TO DO:
Please transcribe the listing below in full and word for word, without its pictures.

DATA BELOW:

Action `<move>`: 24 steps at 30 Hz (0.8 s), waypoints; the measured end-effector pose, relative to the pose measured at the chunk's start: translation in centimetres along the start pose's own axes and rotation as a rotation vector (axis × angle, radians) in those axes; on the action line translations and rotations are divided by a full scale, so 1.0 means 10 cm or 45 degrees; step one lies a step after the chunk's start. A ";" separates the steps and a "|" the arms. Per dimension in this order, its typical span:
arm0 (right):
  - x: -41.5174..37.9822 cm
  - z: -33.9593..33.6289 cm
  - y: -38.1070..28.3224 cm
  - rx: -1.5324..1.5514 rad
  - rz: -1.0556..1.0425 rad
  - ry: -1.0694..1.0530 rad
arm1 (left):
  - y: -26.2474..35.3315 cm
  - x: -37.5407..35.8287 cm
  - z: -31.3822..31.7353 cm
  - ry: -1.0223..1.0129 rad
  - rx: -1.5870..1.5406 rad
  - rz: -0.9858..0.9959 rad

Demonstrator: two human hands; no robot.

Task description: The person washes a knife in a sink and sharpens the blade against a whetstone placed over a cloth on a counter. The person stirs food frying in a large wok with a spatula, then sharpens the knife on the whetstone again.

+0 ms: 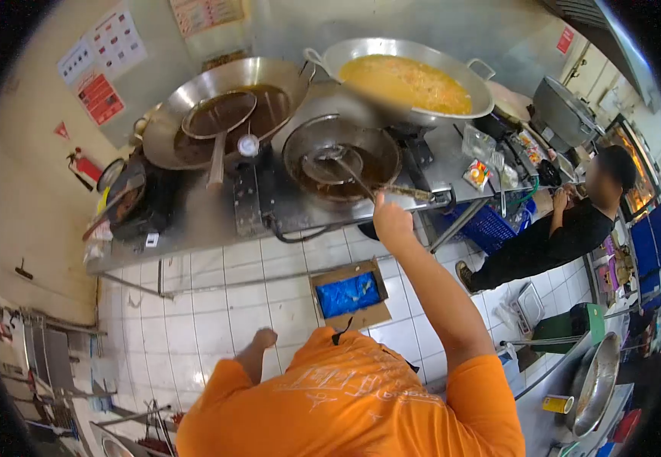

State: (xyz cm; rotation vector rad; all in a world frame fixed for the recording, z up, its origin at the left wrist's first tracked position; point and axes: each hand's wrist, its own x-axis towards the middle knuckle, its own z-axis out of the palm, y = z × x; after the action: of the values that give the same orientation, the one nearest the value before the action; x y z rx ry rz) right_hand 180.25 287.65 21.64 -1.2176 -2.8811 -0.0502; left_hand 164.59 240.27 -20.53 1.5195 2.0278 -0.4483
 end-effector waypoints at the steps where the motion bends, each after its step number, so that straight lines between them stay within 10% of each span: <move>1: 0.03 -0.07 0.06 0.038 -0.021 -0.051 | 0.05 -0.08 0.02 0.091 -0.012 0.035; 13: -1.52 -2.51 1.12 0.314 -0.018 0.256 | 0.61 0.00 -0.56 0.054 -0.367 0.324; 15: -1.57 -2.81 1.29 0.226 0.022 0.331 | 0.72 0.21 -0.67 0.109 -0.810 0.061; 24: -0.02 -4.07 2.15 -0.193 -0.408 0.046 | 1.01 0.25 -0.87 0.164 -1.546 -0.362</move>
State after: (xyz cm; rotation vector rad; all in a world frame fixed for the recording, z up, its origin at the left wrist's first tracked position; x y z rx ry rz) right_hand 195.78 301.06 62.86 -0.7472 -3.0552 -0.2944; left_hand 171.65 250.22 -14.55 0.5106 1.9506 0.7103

WRITTEN ANSWER:
Action `<move>`: 24 steps at 30 Hz (0.8 s), waypoints; the measured end-effector pose, relative to the pose measured at the chunk's start: translation in centimetres along the start pose's own axes and rotation as a rotation vector (axis × angle, radians) in those axes; on the action line translations and rotations are divided by a full scale, so 1.0 means 10 cm or 45 degrees; step one lies a step after the chunk's start. A ";" separates the steps and a "|" the arms. Per dimension in this order, its typical span:
arm0 (right):
  - x: -41.5174..37.9822 cm
  - z: -33.9593..33.6289 cm
  - y: -38.1070..28.3224 cm
  - rx: -1.5324..1.5514 rad
  - rz: -1.0556..1.0425 rad
  - ry: -1.0694..1.0530 rad
arm1 (left):
  - y: -26.2474..35.3315 cm
  - x: -37.5407..35.8287 cm
  - z: -31.3822..31.7353 cm
  - ry: -1.0223..1.0129 rad
  - rx: -1.5870..1.5406 rad
  - rz: -0.9858..0.9959 rad

Demonstrator: two human hands; no robot.

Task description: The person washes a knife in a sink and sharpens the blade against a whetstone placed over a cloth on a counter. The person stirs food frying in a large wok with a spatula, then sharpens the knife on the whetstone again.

+0 ms: 

State: (xyz cm; rotation vector rad; all in a world frame fixed for the recording, z up, its origin at the left wrist's first tracked position; point and axes: each hand's wrist, its own x-axis towards the middle knuckle, its own z-axis out of the palm, y = z × x; after the action: of the values that give the same orientation, the one nearest the value before the action; x y z rx ry rz) right_hand 180.25 287.65 21.64 -1.2176 -2.8811 -0.0502; left_hand 164.59 240.27 -20.53 1.5195 2.0278 -0.4483
 end-effector waypoints at the steps where the motion bends, each after its step number, so that straight lines between them stay within 10% of each span: <move>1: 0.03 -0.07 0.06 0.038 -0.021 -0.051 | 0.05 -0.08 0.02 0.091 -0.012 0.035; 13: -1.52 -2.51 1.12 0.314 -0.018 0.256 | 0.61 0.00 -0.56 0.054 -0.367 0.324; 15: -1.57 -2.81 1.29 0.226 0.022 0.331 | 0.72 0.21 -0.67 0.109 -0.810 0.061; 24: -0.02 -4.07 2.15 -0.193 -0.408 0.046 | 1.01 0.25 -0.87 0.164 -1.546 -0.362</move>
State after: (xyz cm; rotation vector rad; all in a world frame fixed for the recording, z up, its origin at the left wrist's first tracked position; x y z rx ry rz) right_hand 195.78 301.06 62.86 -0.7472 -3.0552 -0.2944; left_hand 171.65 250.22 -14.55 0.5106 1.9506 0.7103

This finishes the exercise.